Adverse drug events, especially those that may have been preventable, are among the
most serious concerns about medication use in nursing homes. We studied the incidence
and preventability of adverse drug events and potential adverse drug events in nursing
homes.
We performed a cohort study of all long-term care residents of 18 community-based
nursing homes in Massachusetts during a 12-month observation period. Potential drug-related
incidents were detected by stimulated self-report by nursing home staff and by periodic
review of the records of nursing home residents by trained nurse and pharmacist investigators.
Each incident was classified by 2 independent physician-reviewers, using a structured
implicit review process, by whether or not it constituted an adverse drug event or
potential adverse drug event (those that may have caused harm, but did not because
of chance or because they were detected), by the severity of the event (significant,
serious, life-threatening, or fatal), and by whether it was preventable.
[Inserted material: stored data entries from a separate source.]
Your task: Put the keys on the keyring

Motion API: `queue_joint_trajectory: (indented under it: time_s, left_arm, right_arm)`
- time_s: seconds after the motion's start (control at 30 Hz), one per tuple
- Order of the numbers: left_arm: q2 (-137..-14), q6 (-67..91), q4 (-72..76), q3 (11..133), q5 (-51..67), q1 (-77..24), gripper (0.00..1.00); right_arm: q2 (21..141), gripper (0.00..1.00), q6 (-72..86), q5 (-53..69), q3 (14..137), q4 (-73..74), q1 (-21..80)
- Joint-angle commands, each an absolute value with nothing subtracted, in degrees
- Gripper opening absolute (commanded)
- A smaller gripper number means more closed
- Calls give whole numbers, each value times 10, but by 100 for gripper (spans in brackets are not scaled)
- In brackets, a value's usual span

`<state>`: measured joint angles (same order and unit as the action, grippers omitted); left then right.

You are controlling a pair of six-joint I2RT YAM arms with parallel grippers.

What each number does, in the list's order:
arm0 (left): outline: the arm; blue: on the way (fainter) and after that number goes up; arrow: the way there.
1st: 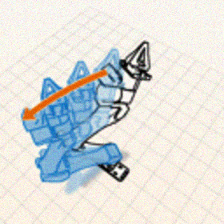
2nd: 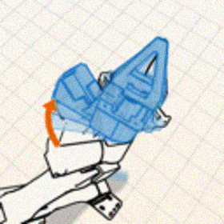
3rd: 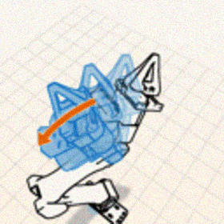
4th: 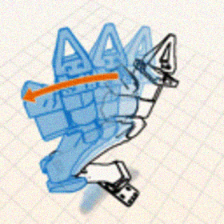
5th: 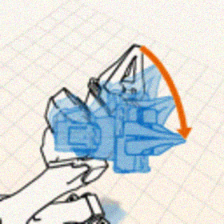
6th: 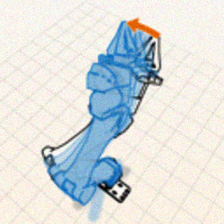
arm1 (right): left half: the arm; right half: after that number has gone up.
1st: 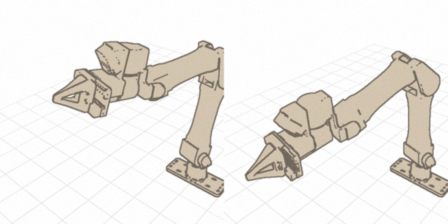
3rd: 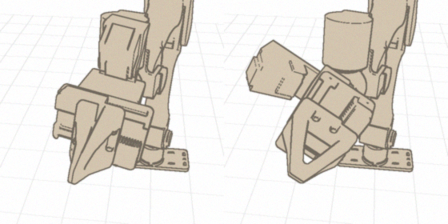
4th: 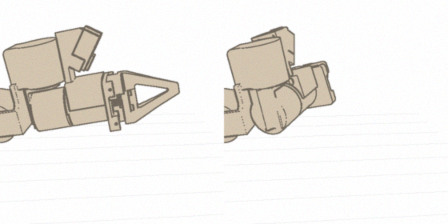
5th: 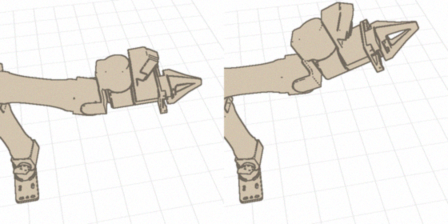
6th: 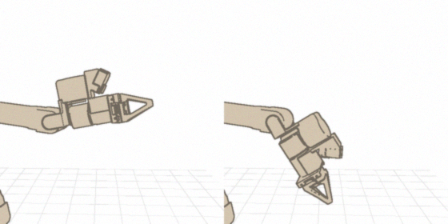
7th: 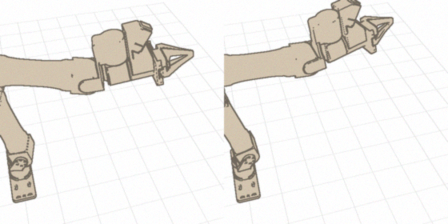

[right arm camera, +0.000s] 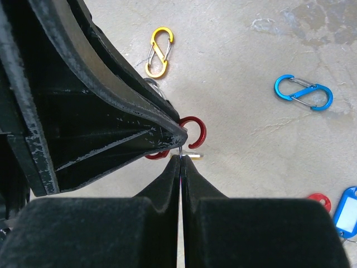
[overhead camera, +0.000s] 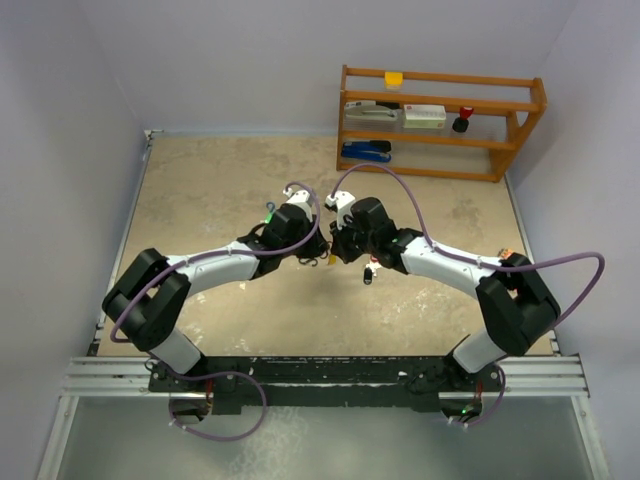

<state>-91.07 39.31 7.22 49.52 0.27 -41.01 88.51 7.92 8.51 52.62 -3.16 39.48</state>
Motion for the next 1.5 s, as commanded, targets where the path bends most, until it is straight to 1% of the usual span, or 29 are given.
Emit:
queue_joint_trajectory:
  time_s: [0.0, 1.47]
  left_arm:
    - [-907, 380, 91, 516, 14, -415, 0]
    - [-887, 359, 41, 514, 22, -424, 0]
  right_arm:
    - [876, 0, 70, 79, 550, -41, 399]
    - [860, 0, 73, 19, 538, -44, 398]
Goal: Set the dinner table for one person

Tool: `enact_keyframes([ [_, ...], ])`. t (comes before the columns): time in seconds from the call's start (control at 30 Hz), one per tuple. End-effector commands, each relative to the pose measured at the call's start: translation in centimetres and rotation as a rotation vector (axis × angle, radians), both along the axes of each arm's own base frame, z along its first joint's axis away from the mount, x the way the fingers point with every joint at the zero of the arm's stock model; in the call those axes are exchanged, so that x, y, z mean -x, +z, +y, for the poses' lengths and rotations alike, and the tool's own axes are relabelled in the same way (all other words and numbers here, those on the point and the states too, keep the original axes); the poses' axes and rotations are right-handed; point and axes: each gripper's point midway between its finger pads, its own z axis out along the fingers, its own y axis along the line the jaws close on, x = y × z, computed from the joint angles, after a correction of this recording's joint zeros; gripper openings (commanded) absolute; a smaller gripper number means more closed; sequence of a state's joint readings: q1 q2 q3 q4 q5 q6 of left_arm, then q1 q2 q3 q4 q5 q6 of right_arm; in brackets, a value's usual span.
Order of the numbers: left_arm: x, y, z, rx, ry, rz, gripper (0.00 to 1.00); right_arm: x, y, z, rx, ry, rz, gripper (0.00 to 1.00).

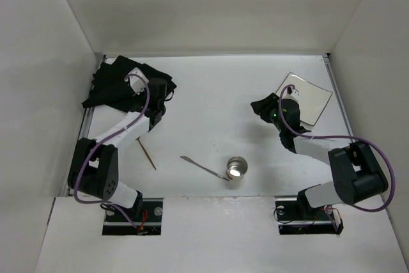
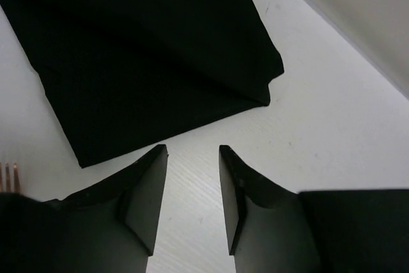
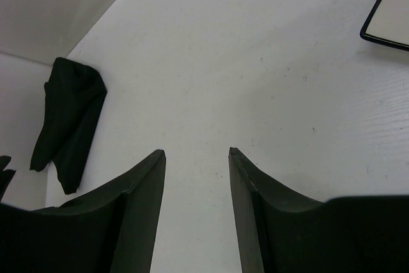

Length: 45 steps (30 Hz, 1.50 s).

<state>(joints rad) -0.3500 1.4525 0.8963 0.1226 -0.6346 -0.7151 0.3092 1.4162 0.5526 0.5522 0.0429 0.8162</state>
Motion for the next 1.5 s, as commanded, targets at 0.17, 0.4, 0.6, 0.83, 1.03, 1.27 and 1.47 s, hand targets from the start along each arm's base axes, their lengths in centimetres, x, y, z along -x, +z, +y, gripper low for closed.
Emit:
enact_keyframes([
  [0.17, -6.1, 0.9, -0.4, 0.189, 0.040, -0.055, 0.55, -0.8, 2.1, 0.6, -0.020, 0.013, -0.068, 0.50],
  [0.4, -9.0, -1.6, 0.4, 0.283, 0.136, -0.034, 0.66, -0.8, 1.9, 0.7, -0.023, 0.016, -0.062, 0.50],
  [0.6, -10.7, -5.1, 1.3, 0.365, 0.234, -0.019, 0.61, -0.8, 2.0, 0.8, -0.026, 0.019, -0.064, 0.50],
  [0.83, -13.1, -6.9, 1.7, 0.386, 0.260, -0.012, 0.54, -0.9, 2.0, 0.9, -0.025, 0.022, -0.063, 0.50],
  [1.03, -14.7, -8.6, 0.5, 0.415, 0.218, 0.022, 0.15, -0.9, 2.0, 1.2, -0.029, 0.032, -0.065, 0.50],
  [1.27, -15.1, -9.8, -4.1, 0.421, 0.064, 0.054, 0.05, -0.7, 2.3, 1.2, -0.032, 0.035, -0.070, 0.50],
  [1.47, -13.5, -9.7, -11.9, 0.398, -0.176, 0.080, 0.03, -0.6, 2.5, 1.0, -0.026, 0.031, -0.078, 0.50],
])
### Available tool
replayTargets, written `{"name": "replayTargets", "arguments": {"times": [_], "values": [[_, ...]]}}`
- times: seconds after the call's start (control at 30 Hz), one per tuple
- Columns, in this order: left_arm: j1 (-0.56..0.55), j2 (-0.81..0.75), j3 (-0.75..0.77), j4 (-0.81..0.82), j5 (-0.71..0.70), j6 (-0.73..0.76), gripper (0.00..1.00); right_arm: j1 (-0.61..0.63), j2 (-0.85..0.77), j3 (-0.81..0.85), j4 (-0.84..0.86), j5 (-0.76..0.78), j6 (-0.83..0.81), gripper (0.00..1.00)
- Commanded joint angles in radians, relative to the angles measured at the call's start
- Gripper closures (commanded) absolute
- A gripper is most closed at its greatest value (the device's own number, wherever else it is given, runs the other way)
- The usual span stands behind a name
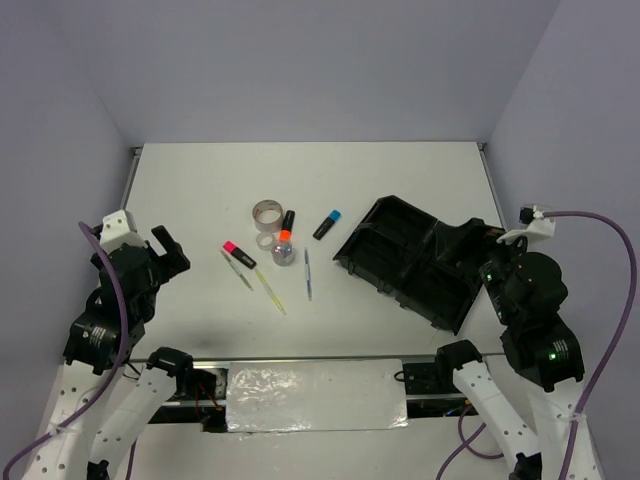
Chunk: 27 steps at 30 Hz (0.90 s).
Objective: Sort the stationery into containers
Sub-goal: Pick up the stationery from the center of the board.
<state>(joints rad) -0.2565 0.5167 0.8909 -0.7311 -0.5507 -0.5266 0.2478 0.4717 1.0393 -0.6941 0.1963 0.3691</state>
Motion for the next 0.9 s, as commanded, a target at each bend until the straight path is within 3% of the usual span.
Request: {"name": "replayTargets", "arguments": {"times": [0.0, 0.13, 0.23, 0.27, 0.5, 0.67, 0.87], "values": [[0.007, 0.014, 0.019, 0.048, 0.012, 0.013, 0.01, -0.004, 0.033, -0.053, 0.198, -0.167, 0.048, 0.0], [0.007, 0.014, 0.02, 0.045, -0.002, 0.008, 0.01, 0.039, 0.269, -0.067, 0.384, -0.45, 0.123, 0.0], [0.008, 0.023, 0.017, 0.042, -0.006, 0.004, 0.01, 0.198, 0.558, 0.081, 0.366, -0.336, 0.088, 0.0], [0.008, 0.028, 0.02, 0.033, -0.012, 0.002, 0.01, 0.305, 0.7, 0.125, 0.342, -0.236, 0.05, 0.0], [0.008, 0.028, 0.019, 0.035, -0.011, 0.004, 0.01, 0.518, 1.3, 0.574, 0.162, -0.005, -0.007, 0.0], [0.01, 0.026, 0.017, 0.039, -0.002, 0.008, 0.01, 0.611, 1.55, 0.843, 0.005, 0.156, -0.029, 0.0], [0.01, 0.026, 0.017, 0.048, 0.018, 0.017, 0.01, 0.624, 1.641, 0.858, 0.033, 0.104, -0.024, 0.0]]}}
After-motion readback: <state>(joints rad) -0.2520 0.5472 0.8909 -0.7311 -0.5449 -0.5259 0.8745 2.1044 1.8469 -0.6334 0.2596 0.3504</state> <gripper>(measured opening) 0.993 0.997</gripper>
Examples
of significant events included nonurticarial rashes, falls without associated fracture,
hemorrhage not requiring transfusion or hospitalization, and oversedation; examples
of serious events included urticaria, falls with fracture, hemorrhage requiring transfusion
or hospitalization, and delirium.
During 28,839 nursing home resident-months of observation in the 18 participating
nursing homes, 546 adverse drug events (1.89 per 100 resident-months) and 188 potential
adverse drug events (0.65 per 100 resident-months) were identified. Of the adverse
drug events, 1 was fatal, 31 (6%) were life-threatening, 206 (38%) were serious, and
308 (56%) were significant. Overall, 51% of the adverse drug events were judged to
be preventable, including 171 (72%) of the 238 fatal, life-threatening, or serious
events and 105 (34%) of the 308 significant events (P < 0.001). Errors resulting in
preventable adverse drug events occurred most often at the stages of ordering and
monitoring; errors in transcription, dispensing, and administration were less commonly
identified. Psychoactive medications (antipsychotics, antidepressants, and sedatives/hypnotics)
and anticoagulants were the most common medications associated with preventable adverse
drug events. Neuropsychiatric events were the most common types of preventable adverse
drug events.
Adverse drug events are common and often preventable in nursing homes. More serious
adverse drug events are more likely to be preventable. Prevention strategies should
target the ordering and monitoring stages of pharmaceutical care.